TASK ITEM: Only the line containing "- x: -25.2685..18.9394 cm" and the lines after it, through the end of the entries, should be output exactly.

Collection entries:
+++

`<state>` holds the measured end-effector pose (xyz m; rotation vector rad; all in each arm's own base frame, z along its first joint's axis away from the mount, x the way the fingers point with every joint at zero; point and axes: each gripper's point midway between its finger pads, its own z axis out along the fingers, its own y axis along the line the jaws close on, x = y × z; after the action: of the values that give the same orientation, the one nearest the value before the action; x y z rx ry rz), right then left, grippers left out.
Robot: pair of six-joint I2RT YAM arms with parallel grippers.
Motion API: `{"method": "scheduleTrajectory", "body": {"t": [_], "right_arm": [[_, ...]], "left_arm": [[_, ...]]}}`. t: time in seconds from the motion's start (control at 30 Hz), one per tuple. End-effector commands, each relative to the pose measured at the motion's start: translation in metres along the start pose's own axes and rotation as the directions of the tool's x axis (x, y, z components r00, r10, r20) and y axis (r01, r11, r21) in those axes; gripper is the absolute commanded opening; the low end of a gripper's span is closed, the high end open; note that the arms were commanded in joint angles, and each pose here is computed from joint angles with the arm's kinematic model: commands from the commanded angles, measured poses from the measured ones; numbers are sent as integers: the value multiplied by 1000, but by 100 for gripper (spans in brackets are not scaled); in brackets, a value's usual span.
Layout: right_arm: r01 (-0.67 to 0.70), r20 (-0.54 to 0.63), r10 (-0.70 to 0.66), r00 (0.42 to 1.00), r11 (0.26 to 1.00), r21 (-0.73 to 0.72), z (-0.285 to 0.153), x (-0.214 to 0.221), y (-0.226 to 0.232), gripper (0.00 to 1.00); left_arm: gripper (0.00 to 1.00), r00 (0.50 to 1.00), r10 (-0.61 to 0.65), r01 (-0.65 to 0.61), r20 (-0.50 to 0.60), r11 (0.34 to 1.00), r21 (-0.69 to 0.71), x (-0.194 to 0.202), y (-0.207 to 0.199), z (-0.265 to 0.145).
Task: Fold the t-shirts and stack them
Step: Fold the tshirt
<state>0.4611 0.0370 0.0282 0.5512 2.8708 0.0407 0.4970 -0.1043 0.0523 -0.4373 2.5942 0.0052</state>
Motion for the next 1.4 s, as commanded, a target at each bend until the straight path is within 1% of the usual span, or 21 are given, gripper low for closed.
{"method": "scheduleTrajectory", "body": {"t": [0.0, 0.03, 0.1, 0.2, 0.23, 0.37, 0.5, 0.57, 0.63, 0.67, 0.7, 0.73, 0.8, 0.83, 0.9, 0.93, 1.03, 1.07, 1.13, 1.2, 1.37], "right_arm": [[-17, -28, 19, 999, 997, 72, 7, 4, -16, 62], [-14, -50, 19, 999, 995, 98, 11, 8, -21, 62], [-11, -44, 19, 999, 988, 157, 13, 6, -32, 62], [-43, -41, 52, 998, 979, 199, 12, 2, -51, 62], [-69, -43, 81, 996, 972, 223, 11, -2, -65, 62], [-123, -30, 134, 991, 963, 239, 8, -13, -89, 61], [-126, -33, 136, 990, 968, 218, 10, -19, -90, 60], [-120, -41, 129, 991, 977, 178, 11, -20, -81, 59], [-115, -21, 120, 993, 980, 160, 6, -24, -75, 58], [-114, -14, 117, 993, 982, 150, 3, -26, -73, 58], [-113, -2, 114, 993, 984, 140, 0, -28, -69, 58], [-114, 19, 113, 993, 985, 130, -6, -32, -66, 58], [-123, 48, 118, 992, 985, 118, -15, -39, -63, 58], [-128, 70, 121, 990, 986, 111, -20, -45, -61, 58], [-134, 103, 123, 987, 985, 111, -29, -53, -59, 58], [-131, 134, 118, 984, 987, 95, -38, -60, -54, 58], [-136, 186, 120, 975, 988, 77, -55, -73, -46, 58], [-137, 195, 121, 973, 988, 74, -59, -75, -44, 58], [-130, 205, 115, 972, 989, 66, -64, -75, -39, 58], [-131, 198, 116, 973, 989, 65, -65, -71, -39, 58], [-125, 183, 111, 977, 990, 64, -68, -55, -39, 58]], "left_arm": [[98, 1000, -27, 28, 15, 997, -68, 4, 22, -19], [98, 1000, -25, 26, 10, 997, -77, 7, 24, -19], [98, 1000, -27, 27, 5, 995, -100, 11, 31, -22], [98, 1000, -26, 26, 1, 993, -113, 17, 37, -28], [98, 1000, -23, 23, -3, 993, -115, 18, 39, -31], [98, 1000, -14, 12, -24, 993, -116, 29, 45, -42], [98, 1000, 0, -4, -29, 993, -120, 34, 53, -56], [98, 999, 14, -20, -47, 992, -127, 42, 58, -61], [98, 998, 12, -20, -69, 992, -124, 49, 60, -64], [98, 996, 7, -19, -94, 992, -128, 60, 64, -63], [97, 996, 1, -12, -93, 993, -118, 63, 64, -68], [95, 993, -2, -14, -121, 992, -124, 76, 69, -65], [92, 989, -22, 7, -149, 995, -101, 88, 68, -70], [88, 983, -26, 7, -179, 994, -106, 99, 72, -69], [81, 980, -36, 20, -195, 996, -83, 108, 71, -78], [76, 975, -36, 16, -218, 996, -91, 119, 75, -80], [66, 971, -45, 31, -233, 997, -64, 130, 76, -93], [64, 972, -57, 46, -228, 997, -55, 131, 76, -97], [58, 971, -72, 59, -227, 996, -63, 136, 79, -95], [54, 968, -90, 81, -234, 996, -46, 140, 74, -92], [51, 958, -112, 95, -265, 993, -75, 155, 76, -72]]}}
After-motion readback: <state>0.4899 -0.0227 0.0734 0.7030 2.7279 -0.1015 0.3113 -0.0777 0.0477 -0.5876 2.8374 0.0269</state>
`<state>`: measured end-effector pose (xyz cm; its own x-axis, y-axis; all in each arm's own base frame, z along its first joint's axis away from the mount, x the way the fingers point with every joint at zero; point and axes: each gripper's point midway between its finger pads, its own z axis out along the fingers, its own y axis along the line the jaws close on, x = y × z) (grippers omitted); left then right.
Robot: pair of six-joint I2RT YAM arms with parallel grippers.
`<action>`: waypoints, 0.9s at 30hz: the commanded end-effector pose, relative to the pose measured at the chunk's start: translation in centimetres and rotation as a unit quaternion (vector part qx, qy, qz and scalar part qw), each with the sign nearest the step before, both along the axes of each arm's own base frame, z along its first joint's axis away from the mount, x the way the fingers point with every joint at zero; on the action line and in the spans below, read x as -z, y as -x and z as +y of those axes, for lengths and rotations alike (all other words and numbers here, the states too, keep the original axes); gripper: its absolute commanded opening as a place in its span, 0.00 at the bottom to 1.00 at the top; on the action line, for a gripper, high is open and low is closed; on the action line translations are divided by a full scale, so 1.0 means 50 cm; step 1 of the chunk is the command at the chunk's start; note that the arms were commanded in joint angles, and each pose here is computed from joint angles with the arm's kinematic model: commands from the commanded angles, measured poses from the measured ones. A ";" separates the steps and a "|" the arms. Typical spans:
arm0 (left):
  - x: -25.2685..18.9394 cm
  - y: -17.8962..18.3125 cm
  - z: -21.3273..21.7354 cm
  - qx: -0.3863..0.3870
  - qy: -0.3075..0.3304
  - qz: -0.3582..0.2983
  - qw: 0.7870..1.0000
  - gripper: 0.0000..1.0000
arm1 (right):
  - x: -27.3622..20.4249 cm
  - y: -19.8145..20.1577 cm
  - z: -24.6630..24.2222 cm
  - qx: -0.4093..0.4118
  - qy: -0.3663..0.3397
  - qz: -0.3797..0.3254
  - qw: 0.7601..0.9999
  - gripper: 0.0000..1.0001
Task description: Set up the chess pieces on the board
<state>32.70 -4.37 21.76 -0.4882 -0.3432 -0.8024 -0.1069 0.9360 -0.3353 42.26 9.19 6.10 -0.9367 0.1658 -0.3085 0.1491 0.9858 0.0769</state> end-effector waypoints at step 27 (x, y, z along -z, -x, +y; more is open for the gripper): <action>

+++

EXERCISE SOLUTION:
  - x: -25.2685..18.9394 cm
  - y: -17.8962..18.3125 cm
  - z: -21.3273..21.7354 cm
  - qx: -0.3863..0.3870
  - qy: -0.3075..0.3304
  - qz: -0.3582..0.2983
  - qw: 0.7870..1.0000
  - gripper: 0.0000..1.0000
arm1 (right):
  - x: -27.3622..20.4249 cm
  - y: -19.8145..20.1577 cm
  - z: -24.6630..24.2222 cm
  - qx: -0.4093..0.4118
  - qy: -0.3663..0.3397
  - qz: -0.3797..0.3254
  - qw: 0.7601..0.9999
  - gripper: 0.0000..1.0001
Task description: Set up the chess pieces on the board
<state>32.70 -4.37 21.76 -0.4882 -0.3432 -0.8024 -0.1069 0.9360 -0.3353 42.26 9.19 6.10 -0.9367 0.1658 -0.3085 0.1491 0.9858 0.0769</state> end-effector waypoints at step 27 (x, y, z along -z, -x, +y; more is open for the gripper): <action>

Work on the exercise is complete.